= Beginning of Section =
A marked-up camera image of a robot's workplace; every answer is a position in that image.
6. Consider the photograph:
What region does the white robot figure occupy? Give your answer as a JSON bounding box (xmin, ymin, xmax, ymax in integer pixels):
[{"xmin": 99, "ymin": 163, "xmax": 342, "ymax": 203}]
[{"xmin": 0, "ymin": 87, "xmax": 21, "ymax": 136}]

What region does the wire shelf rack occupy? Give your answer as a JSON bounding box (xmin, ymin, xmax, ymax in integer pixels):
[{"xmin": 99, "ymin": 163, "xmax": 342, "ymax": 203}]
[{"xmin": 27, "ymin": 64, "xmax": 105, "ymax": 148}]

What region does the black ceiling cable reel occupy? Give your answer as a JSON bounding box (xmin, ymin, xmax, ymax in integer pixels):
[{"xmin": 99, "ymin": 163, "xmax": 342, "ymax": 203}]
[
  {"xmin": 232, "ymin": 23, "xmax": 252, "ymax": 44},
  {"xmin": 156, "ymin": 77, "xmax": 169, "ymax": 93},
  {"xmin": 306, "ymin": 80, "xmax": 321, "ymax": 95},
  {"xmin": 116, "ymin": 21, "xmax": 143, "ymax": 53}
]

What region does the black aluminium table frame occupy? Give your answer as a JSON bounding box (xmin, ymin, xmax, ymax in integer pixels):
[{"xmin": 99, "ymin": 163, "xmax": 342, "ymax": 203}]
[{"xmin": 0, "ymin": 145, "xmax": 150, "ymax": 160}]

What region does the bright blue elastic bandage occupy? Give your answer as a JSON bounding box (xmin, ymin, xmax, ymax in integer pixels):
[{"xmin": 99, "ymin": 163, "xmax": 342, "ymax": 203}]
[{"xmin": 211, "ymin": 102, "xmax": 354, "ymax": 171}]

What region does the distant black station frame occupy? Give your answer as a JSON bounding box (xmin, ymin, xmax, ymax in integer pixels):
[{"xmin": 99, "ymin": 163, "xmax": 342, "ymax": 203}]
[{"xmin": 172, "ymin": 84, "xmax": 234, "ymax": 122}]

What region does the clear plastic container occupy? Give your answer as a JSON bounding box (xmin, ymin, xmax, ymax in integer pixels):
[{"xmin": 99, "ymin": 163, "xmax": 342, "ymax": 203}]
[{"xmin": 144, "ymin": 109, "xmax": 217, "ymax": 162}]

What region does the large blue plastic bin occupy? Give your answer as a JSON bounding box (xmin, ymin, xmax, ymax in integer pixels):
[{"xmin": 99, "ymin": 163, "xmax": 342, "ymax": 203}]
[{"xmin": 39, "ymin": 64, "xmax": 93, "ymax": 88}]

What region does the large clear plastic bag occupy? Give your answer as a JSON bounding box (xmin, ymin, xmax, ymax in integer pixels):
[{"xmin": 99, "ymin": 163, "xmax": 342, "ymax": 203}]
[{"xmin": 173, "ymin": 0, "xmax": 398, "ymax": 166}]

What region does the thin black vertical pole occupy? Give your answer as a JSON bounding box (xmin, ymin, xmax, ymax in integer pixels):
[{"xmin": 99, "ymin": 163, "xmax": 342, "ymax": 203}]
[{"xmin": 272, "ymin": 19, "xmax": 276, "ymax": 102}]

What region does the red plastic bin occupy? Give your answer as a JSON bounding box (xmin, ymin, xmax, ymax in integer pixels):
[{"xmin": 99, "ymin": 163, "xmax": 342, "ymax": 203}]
= End of Section =
• [Action item]
Each line of the material above needs repeating verbatim.

• [Written solution]
A marked-up camera image of a robot's workplace; every answer is a position in that image.
6. Consider the photograph:
What region does the white robot figure occupy? Give your answer as a JSON bounding box (xmin, ymin, xmax, ymax in integer pixels):
[{"xmin": 99, "ymin": 163, "xmax": 342, "ymax": 203}]
[{"xmin": 0, "ymin": 87, "xmax": 21, "ymax": 136}]

What region does the wire shelf rack occupy? Give your answer as a JSON bounding box (xmin, ymin, xmax, ymax in integer pixels):
[{"xmin": 99, "ymin": 163, "xmax": 342, "ymax": 203}]
[{"xmin": 27, "ymin": 64, "xmax": 105, "ymax": 148}]

What region does the black ceiling cable reel occupy? Give your answer as a JSON bounding box (xmin, ymin, xmax, ymax in integer pixels):
[{"xmin": 99, "ymin": 163, "xmax": 342, "ymax": 203}]
[
  {"xmin": 232, "ymin": 23, "xmax": 252, "ymax": 44},
  {"xmin": 156, "ymin": 77, "xmax": 169, "ymax": 93},
  {"xmin": 306, "ymin": 80, "xmax": 321, "ymax": 95},
  {"xmin": 116, "ymin": 21, "xmax": 143, "ymax": 53}
]

What region does the black aluminium table frame occupy? Give your answer as a JSON bounding box (xmin, ymin, xmax, ymax in integer pixels):
[{"xmin": 99, "ymin": 163, "xmax": 342, "ymax": 203}]
[{"xmin": 0, "ymin": 145, "xmax": 150, "ymax": 160}]

What region does the bright blue elastic bandage occupy? Give your answer as a JSON bounding box (xmin, ymin, xmax, ymax in integer pixels):
[{"xmin": 99, "ymin": 163, "xmax": 342, "ymax": 203}]
[{"xmin": 211, "ymin": 102, "xmax": 354, "ymax": 171}]

What region does the distant black station frame occupy? Give your answer as a JSON bounding box (xmin, ymin, xmax, ymax in integer pixels):
[{"xmin": 99, "ymin": 163, "xmax": 342, "ymax": 203}]
[{"xmin": 172, "ymin": 84, "xmax": 234, "ymax": 122}]

What region does the clear plastic container occupy? Give your answer as a JSON bounding box (xmin, ymin, xmax, ymax in integer pixels):
[{"xmin": 99, "ymin": 163, "xmax": 342, "ymax": 203}]
[{"xmin": 144, "ymin": 109, "xmax": 217, "ymax": 162}]

What region does the large blue plastic bin occupy? Give your answer as a JSON bounding box (xmin, ymin, xmax, ymax in integer pixels):
[{"xmin": 99, "ymin": 163, "xmax": 342, "ymax": 203}]
[{"xmin": 39, "ymin": 64, "xmax": 93, "ymax": 88}]

What region does the large clear plastic bag occupy? Give your answer as a JSON bounding box (xmin, ymin, xmax, ymax in integer pixels):
[{"xmin": 99, "ymin": 163, "xmax": 342, "ymax": 203}]
[{"xmin": 173, "ymin": 0, "xmax": 398, "ymax": 166}]

What region does the thin black vertical pole occupy? Give your answer as a JSON bounding box (xmin, ymin, xmax, ymax in integer pixels):
[{"xmin": 99, "ymin": 163, "xmax": 342, "ymax": 203}]
[{"xmin": 272, "ymin": 19, "xmax": 276, "ymax": 102}]

What region does the red plastic bin occupy? Give your answer as a JSON bounding box (xmin, ymin, xmax, ymax in integer pixels):
[{"xmin": 99, "ymin": 163, "xmax": 342, "ymax": 203}]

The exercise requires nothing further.